Monetary policy: US, EurozoneUS and Eurozone monetary conditions

In a recent report, Citi flags that the US/Euro area monetary conditions have noticeably narrowed since the beginning of the year…



And the reason for this? As you can see in the previous graphic, financial conditions in the US have relaxed and they have tightened in the Eurozone. And this has happened despite the market discounting the Fed will hike interest rates today, while the ECB continues to delay its own normalisation. According to Citi, the narrowing of the financial conditions between the two economic regions is equivalent to a tightening of 80 bp in real interest rates.

It’s quite clear: central banks control their official interest rates, but it’s the market itself which establishes the financial conditions. And it does that despite the fact the unconventional monetary measures applied by the central banks allow them to have influence throughout the rate curve. But the market remains king, dominated by expectations for the future.

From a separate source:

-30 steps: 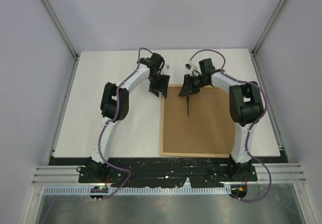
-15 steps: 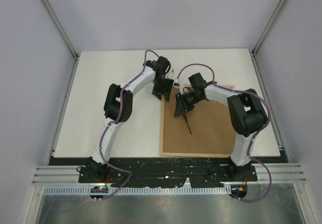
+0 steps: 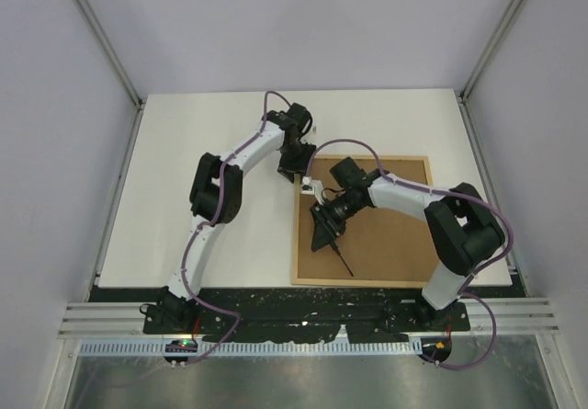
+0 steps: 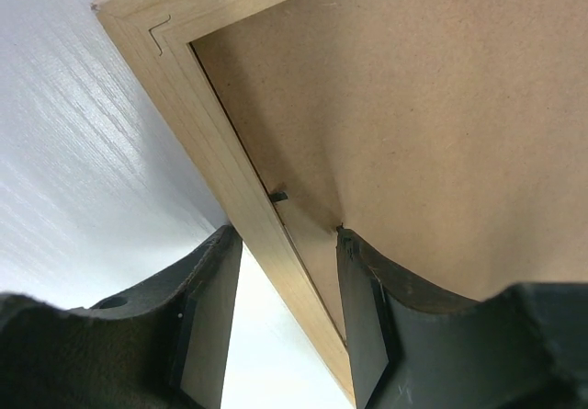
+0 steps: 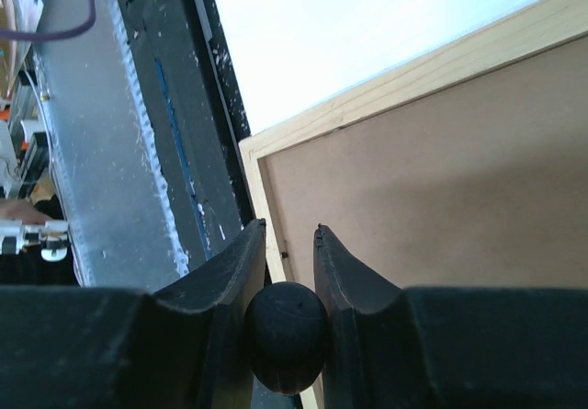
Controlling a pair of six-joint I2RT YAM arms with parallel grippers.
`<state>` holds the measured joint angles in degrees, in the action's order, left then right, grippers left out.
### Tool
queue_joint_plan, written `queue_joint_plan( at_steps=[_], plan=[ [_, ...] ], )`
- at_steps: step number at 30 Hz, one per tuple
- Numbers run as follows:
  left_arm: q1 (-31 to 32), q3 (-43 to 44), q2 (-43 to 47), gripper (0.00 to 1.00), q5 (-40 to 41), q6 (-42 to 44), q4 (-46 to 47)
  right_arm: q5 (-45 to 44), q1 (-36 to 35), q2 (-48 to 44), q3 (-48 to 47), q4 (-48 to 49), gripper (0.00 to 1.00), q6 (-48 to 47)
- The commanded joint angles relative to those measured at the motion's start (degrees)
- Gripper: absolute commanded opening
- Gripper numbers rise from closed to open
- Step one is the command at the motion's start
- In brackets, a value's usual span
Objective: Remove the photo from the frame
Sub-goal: Adjust the photo frame at the center of the board.
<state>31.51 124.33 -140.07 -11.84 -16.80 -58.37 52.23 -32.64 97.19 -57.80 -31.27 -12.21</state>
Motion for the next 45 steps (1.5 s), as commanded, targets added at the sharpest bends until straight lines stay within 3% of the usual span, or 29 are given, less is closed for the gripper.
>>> queue_joint_plan(
  at_steps=[1,11,23,34,37,45],
  plan=[
    [0.05,-0.85,2.26,0.51,3.13,-0.69,-0.08,1.39,-1.71,-0.69,2.25,-0.38,0.08,-2.56],
    [-0.04,-2.43,2.61,0.51,2.43,-0.78,-0.52,-15.39,-9.18,7.31,-4.51,-7.14,0.08,-4.66],
    [-0.66,-4.01,3.93,0.51,2.25,-0.69,-0.43,-9.34,-17.01,10.04,-6.71,-19.44,0.08,-15.03],
    [-1.10,-5.06,4.54,0.52,2.43,-0.43,-0.43,-4.76,-18.51,13.29,-8.73,-24.98,0.08,-21.28],
    [-1.01,-5.42,4.28,0.52,2.08,-0.69,-0.08,-5.30,-16.76,10.50,-10.83,-24.89,0.08,-20.84],
    [-0.83,-4.10,3.05,0.53,2.16,-1.39,-0.08,-0.47,3.70,4.06,-20.33,-30.33,0.08,-24.88]
  ],
)
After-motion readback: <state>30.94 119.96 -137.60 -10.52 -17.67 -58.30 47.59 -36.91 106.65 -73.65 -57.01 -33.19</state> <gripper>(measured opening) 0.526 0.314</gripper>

In the specific case of US/euro, it’s been the trend in the relative exchange rate (a 1.8% depreciation in the effective dollar exchange rate since March and an equivalent 2.3% apprecation of the euro) which explains the different trend in financial conditions.

Nowotny from the ECB recently commented that there is a risk of inflation being somewhat lower in the near future due to the potential further appreciation of the European currency. Was he leaving the door open to a new delay on normalisation? In its meeting last week, the ECB initiated a shift in slant on interest rates, although did not say the same with respect to QE which officially ends in December. Having said all that, the financial conditions in the developed countries are very favourable. And there’s more: talking about future room for manoeuvre in terms of monetary normalisation is not inconsistent with avoiding the risks which certain extraordinary measures imply and have clear distorting effects like the penalisation of the banks’ excess deposits.

So financial conditions are sufficiently favourable? This question, the fact that monetary normalisation would be happening without the ECB itself having taken any effective decision for the time beingcan undoubtedly condition the future debate about our authorities’ scope for action. And they should focus on the long-term when they make short-term decisions.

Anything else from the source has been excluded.